Amnesty International ha lanciato una nuova campagna sui social media, in cui contesta ad Apple il “tradimento” di milioni di utenti cinesi di iCloud i cui dati personali “saranno sconsideratamente a disposizione del governo cinese”. Con un richiamo al noto spot televisivo “1984” di Cupertino, la campagna dell’organizzazione che si occupa di diritti umani, riprenderà il tema orwelliano con lo slogan riadattato “Tutti gli utenti di Apple sono uguali ma alcuni sono meno uguali di altri”.
La campagna prenderà il via proprio mentre il CEO di Apple Tim Cook, atterrerà a Pechino per co-presiedere un importante forum economico. “Tim Cook non parlerà agli utenti cinesi che continua a rassicurare sulla sicurezza dei loro dati. La realtà è che la voglia di profitto di Apple sta ponendo gli utenti cinesi di iCloud di fronte a grandi rischi per la loro privacy” dichiara Nicholas Bequelin, direttore per l’Asia orientale di Amnesty International.
“Quello spot che ha fatto la storia prefigurava un futuro distopico. Ora Apple sta contribuendo a realizzarlo. Tim Cook predica l’importanza della privacy ma per gli utenti cinesi questi impegni sono privi di significato. Sono puro bispensiero” prosegue Bequelin. “Grazie alla consegna del servizio cinese di iCloud a una compagnia locale senza garanzie sufficienti, le autorità di Pechino avranno un accesso potenzialmente completo a tutti i dati degli utenti cinesi di iCloud.

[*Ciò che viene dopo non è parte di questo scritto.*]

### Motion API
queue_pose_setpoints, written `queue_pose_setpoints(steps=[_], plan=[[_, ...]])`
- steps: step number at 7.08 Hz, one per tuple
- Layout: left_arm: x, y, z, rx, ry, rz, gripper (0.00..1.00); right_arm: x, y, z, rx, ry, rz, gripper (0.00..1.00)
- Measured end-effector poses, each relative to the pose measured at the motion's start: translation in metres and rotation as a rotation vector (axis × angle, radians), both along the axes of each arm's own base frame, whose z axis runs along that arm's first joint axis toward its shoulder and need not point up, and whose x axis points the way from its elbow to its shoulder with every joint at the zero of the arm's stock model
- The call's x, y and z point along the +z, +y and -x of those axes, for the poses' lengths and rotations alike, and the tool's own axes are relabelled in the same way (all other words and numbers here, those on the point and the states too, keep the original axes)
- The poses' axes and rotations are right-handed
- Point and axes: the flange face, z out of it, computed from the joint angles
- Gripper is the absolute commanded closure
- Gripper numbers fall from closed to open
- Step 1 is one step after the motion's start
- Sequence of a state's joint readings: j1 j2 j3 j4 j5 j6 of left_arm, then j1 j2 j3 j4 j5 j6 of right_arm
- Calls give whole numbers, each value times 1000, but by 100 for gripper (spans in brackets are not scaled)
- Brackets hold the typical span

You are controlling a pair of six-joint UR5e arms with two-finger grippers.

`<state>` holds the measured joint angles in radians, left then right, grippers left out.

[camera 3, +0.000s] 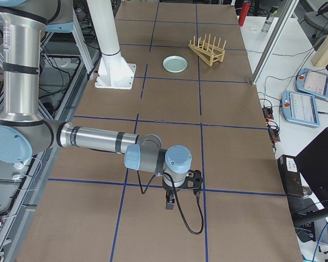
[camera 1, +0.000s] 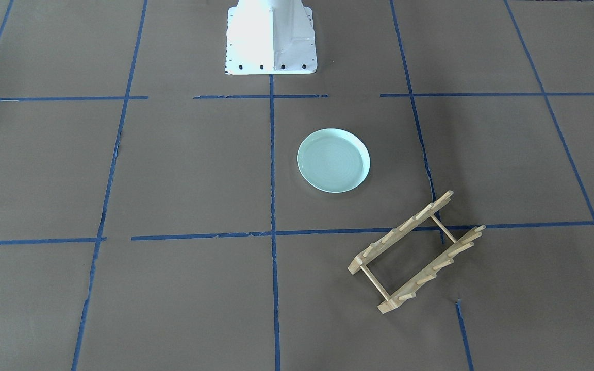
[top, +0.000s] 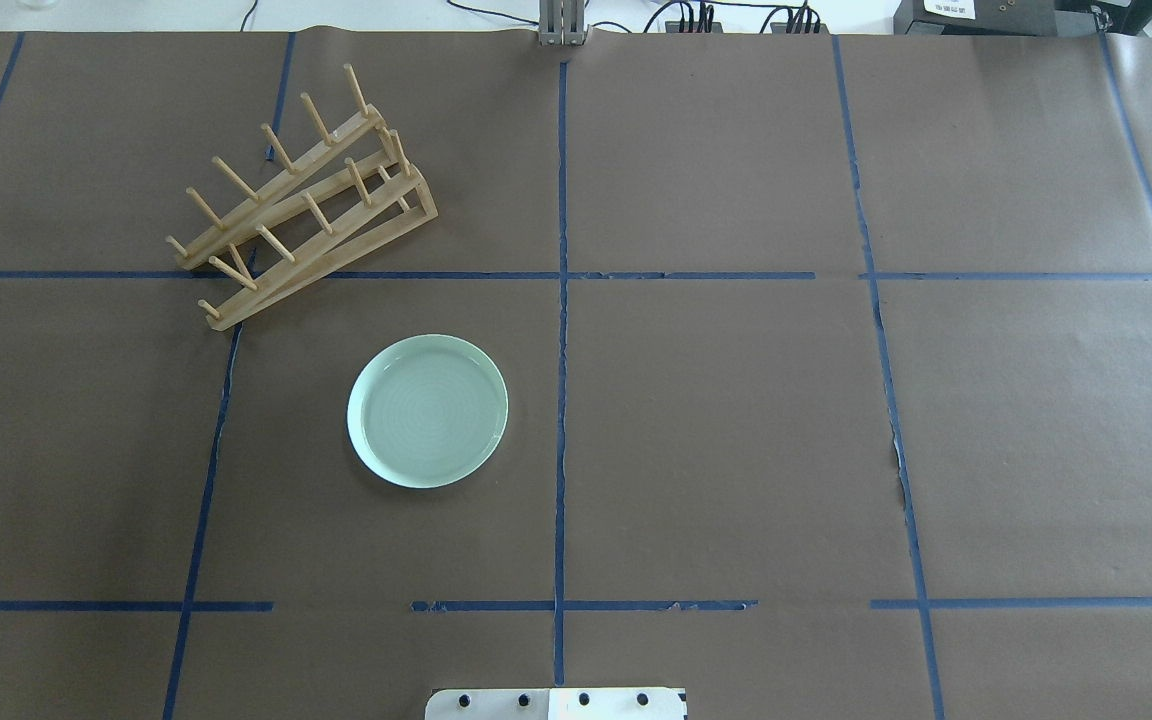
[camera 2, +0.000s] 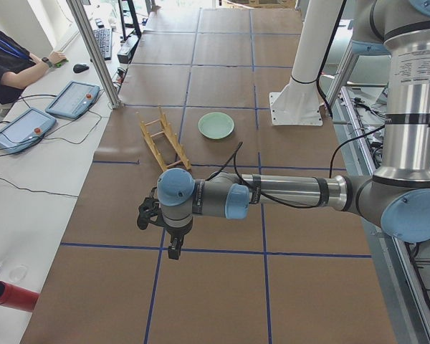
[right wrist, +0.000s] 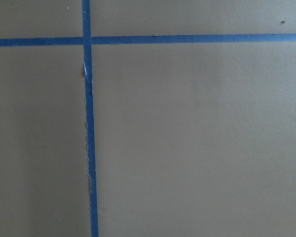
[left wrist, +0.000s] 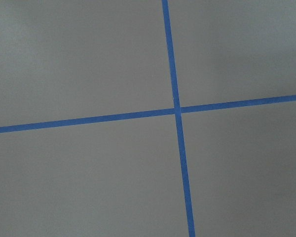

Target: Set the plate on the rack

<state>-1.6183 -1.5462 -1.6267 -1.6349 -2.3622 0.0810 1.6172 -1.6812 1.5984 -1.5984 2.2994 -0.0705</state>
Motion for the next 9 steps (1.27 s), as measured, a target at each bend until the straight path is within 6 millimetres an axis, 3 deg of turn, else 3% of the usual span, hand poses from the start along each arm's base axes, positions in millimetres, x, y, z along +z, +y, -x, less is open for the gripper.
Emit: queue_pose_setpoints(steps=[3, 5, 7, 9], plan=[[4, -3, -1, 1, 1, 10, 0, 0, 0, 0, 1, 0, 0, 0], [-17, -13, -8, 15, -1, -29, 0, 0, 0, 0, 0, 0, 0, 0], [-73, -32, -43, 64, 23, -126, 0, 0, 0, 0, 0, 0, 0, 0], [-150, -39, -106, 3, 79, -87, 0, 0, 0, 0, 1, 0, 0, 0]])
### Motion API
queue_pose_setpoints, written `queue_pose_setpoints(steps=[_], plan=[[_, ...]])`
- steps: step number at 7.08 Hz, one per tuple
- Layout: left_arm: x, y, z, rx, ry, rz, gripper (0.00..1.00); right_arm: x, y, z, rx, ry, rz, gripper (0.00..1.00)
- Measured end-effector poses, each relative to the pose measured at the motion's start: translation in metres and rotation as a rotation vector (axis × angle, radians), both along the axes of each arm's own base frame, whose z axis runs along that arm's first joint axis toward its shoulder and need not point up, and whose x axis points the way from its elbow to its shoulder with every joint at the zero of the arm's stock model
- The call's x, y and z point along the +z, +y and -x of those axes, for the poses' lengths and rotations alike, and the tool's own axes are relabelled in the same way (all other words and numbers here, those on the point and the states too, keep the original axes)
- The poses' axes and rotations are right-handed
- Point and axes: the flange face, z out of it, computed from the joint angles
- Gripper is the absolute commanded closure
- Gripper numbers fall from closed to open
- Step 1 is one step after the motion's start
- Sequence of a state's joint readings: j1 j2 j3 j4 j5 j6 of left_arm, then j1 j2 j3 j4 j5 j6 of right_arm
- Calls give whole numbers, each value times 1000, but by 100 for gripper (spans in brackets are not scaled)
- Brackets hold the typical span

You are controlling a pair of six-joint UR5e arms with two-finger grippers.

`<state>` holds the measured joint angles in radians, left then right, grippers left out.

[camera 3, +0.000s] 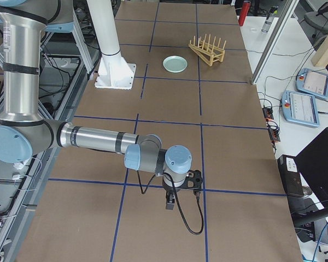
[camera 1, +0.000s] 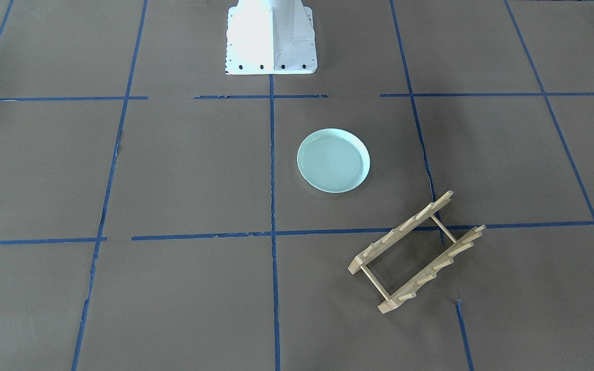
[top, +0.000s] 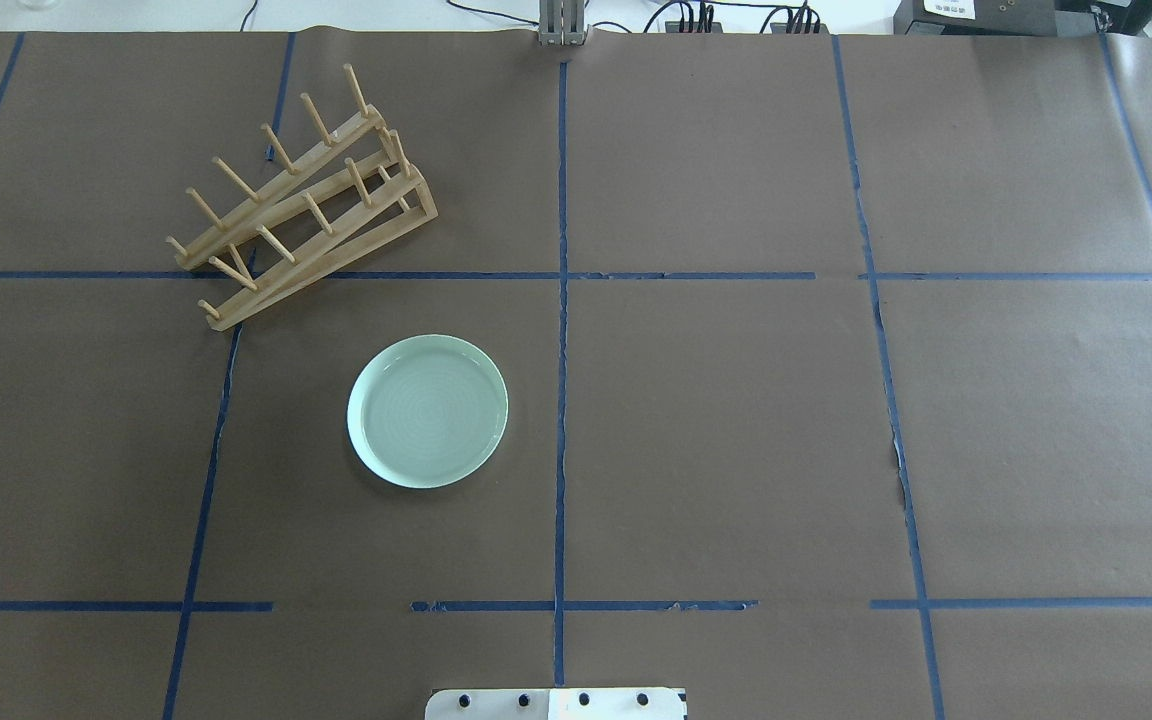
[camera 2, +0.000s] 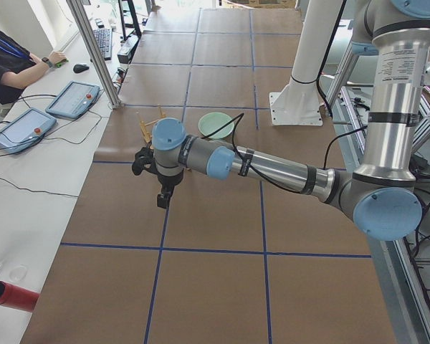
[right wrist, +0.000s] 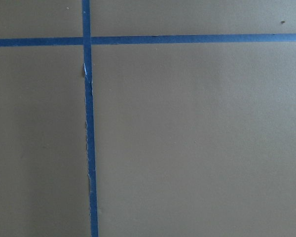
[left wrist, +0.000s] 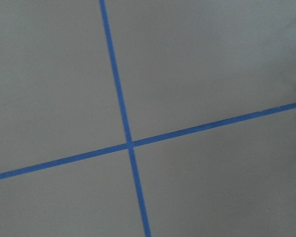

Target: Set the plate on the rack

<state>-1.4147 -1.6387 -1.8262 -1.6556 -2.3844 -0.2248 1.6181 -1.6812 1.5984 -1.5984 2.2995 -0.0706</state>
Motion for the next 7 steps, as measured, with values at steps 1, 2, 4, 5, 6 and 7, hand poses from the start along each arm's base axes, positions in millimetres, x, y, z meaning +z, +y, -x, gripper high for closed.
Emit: queue_pose_setpoints(steps=[1, 2, 4, 5, 6, 7], plan=[[-44, -3, -41, -49, 33, 57, 0, 0, 0, 0, 0, 0, 0, 0], [-92, -6, -90, -104, 60, 111, 0, 0, 0, 0, 0, 0, -1, 0], [-184, -11, -205, -183, 109, 245, 0, 0, 0, 0, -1, 0, -1, 0], [-228, -13, -269, -206, 95, 334, 1, 0, 0, 0, -1, 0, -1, 0], [-267, -14, -322, -226, 65, 400, 1, 0, 0, 1, -1, 0, -1, 0], [-299, -20, -374, -249, 34, 455, 1, -1, 0, 0, -1, 0, -1, 0]])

Apple lo sa, eppure non ha informato i suoi clienti riguardo ai rischi” ha aggiunto Bequelin.
Il 28 febbraio Apple ha trasferito le attività del suo servizio iCloud per gli utenti cinesi a Guizhou-Cloud Big Data. Il trasferimento riguarda foto, documenti, contatti, messaggi e altri dati che gli utenti cinesi conservano sui server di Apple basati sul cloud. Il 1° febbraio Amnesty International aveva scritto ad Apple sollevando preoccupazioni sui cambiamenti imminenti e aveva chiesto all’azienda ulteriori informazioni. Apple non ha ancora risposto.
La legislazione entrata in vigore in Cina nel 2017 obbliga ai servizi di cloud di essere gestiti da aziende cinesi, il che significa che compagnie come Apple devono scegliere se abbandonare il mercato cinese o accettare imprese miste con partner cinesi. “Le leggi cinesi – spiega Ammesty – Danno al governo un accesso pressoché illimitato ai dati archiviati in Cina senza adeguate garanzie per la protezione della privacy, della libertà d’espressione e di altri diritti umani fondamentali”. “Di conseguenza, gli utenti cinesi di Internet rischiano il carcere per aver semplicemente espresso, comunicato o cercato informazioni o punti di vista sgraditi alle autorità”.
La campagna online di Amnesty International sollecita gli utenti a chiedere a Tim Cook di non applicare doppi standard riguardo alla privacy per i suoi clienti cinesi, i cui dati personali rischiano di finire nelle mani del governo. Il CEO Apple sarà a Pechino dal 24 al 26 marzo per co-presiedere il China Development Forum, il cui obiettivo è di rafforzare le relazioni tra il governo cinese e i leader economici mondiali. Nell’ultimo trimestre fiscale Apple ha fatto segnare profitti per 17,9 miliardi di dollari per la Grande Cina.
“Mentre Apple può sostenere che tratta i suoi clienti in modo uguale, alcuni di loro sono meno uguali di altri. I profitti non dovrebbero mai minacciare la privacy. Ora è il momento che Apple pensi differente riguardo alla privacy di milioni di clienti cinesi” sottolinea Bequelin. “Apple deve essere più trasparente sui rischi per la privacy dovuti ai recenti cambiamenti al servizio di iCloud in Cina”.